Authors: Sierra Rose

Tags: #romantic suspense, #adventure, #paranormal, #magic, #family, #ireland, #witch, #dublin, #celtic

Celtic Evil: A Fitzgerald Brother Novel: Roarke (7 page)

“Telling him I saw a vision
of Mum may not be a great plan,” he muttered, starting to reach to
brush her face and frowning when she caught his hand to hold it.
That’s when he noticed the scarf. “What happened in New Orleans,
luv?” he asked.

Jessica and Cameron had
made the choice to keep a lot of what had actually happened while
he’d been out away from Roarke since both knew he’d feel bad, so
she hid the bruises she’d gotten with the scarf and hoped to keep
him distracted.

“Nothing, we went through
that,” she smiled easily but his eyes narrowed. “Later, let’s just
go see Kerry.”

Seeing he was about to downright refuse, Cam
blew out a breath and decided to pull his ace card out.

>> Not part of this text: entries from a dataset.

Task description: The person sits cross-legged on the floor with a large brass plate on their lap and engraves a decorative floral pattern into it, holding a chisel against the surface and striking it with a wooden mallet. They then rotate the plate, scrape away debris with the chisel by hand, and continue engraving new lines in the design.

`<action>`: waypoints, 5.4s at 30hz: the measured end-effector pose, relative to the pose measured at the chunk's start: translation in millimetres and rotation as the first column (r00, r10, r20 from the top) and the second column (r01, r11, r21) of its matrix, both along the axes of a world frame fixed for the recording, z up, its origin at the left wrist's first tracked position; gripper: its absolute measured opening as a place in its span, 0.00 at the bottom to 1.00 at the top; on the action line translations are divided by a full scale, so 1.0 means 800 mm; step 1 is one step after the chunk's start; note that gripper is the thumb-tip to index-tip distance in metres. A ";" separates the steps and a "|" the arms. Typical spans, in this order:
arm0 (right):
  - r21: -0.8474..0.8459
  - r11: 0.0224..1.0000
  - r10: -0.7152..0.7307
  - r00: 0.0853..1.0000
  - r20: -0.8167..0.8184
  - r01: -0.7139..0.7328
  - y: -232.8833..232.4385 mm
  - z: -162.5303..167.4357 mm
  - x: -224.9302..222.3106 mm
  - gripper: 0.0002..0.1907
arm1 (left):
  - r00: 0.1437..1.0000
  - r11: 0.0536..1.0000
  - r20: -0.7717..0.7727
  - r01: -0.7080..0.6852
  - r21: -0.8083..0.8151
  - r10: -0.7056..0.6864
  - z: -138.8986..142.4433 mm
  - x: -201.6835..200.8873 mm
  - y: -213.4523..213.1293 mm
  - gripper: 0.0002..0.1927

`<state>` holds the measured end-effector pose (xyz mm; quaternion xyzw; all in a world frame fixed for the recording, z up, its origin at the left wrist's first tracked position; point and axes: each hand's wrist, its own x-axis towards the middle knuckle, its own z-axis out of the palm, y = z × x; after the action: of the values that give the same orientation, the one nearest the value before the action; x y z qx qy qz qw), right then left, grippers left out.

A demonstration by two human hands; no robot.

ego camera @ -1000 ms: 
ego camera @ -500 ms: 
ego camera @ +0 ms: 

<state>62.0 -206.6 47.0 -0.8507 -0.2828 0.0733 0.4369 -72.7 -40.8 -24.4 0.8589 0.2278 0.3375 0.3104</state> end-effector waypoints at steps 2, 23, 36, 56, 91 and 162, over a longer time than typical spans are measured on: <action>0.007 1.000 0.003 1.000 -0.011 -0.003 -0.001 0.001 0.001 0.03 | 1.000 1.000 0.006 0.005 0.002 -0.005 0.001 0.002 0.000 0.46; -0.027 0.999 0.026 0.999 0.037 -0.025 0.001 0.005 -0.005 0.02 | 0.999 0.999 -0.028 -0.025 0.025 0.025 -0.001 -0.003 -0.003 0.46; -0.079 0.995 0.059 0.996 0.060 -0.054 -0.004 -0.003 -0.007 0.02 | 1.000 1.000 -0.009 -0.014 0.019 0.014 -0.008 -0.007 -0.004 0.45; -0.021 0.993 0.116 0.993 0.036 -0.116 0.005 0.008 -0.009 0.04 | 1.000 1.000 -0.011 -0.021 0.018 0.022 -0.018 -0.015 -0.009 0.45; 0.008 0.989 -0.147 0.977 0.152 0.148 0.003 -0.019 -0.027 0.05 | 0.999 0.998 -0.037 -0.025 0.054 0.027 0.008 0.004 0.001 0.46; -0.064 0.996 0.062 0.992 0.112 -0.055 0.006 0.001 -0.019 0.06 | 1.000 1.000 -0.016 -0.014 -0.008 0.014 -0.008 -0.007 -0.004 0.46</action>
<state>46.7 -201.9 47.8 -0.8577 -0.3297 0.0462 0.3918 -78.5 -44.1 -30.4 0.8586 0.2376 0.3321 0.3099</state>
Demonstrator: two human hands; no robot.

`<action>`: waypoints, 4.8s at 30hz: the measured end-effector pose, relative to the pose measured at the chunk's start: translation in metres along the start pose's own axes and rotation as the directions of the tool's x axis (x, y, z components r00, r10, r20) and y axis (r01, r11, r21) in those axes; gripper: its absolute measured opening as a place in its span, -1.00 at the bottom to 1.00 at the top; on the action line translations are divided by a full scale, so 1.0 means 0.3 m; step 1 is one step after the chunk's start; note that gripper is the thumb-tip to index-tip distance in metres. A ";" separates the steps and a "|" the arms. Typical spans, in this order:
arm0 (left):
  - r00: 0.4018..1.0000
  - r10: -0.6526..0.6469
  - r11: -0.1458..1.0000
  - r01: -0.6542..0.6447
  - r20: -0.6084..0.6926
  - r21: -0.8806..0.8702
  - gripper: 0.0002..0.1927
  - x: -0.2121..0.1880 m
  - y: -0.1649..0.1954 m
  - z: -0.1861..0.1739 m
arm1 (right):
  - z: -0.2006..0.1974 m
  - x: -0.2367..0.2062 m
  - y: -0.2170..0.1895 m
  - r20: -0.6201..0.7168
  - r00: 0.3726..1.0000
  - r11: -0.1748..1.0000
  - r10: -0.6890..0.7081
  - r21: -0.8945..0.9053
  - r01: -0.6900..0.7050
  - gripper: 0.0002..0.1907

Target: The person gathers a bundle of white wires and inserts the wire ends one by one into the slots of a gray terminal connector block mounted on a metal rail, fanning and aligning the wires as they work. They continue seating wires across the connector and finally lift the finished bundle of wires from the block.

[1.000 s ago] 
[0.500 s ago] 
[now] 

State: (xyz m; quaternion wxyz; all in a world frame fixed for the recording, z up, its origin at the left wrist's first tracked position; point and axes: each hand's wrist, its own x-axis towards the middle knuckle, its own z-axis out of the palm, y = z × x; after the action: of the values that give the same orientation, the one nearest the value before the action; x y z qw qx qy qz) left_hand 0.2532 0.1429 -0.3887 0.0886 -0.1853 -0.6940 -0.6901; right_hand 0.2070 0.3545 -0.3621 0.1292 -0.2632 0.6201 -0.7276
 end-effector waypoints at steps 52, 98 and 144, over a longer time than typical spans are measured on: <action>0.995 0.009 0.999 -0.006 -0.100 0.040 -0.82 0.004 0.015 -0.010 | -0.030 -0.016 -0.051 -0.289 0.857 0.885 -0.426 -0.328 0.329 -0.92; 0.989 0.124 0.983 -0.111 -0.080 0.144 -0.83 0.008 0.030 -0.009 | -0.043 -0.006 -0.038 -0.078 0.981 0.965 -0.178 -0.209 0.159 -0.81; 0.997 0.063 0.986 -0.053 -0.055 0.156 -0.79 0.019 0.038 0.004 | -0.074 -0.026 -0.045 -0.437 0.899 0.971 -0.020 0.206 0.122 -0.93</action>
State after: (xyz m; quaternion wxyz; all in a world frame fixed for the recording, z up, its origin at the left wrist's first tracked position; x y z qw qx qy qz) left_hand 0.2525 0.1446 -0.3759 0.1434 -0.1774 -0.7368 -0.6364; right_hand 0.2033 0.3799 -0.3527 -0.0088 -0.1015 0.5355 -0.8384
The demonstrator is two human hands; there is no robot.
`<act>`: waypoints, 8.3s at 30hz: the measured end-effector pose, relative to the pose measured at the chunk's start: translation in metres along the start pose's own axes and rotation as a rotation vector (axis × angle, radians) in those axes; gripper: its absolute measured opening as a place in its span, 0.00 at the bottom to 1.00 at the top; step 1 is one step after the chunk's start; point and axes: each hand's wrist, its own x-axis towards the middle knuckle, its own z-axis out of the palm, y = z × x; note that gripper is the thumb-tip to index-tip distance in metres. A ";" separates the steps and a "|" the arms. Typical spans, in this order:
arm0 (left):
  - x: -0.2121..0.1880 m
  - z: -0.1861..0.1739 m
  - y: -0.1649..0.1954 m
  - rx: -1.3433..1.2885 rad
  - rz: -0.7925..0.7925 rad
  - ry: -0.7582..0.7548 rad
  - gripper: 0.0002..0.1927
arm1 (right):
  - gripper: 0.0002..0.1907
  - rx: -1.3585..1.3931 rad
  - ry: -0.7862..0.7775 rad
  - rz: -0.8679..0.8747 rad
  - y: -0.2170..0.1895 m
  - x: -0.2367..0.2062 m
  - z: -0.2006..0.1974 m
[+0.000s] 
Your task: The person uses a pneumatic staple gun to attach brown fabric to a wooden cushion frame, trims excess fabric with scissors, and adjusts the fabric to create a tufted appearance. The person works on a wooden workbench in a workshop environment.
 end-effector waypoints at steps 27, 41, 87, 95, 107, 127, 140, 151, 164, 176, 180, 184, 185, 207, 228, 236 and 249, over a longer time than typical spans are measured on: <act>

“Roarke, you don’t want to
make this harder ‘cause if you don’t move it or keep giving me
grief on this, I’m going to remind you that you still hold reserve
status on the Mavericks, which makes me your damn leader. So if I
say get your ass down those steps and into the car then you damn
well better do it!” he snapped, in a tone only used
infrequently.

Silence drew as his team
stopped unloading the equipment and Roarke’s eyes stared down at
him, but Cam wasn’t intimidated by that look and leaned against the
Chevy Blazer, waiting.

“I could turn him into a
toad,” Roarke muttered under his breath, wondering just how far his
friend was bluffing.

“And may it harm none,”
Jessica whispered in his ear, quoting the one oath any true witch
or believer lived by. “Plus, you’d be grounded within ten minutes
if you did a spell like that this close to Kerry.”

That was exactly what
Roarke was worried about but finally he scowled and started down
the steps. “Fine, but when this backfires, it’s on your heads,” he
returned, refusing to sulk but looking close when his friend just
smirked at him.

“Yeah, this’ll be fun,”
Jessica sighed, following him down the steps but pausing when she
saw something from the corner of her eye.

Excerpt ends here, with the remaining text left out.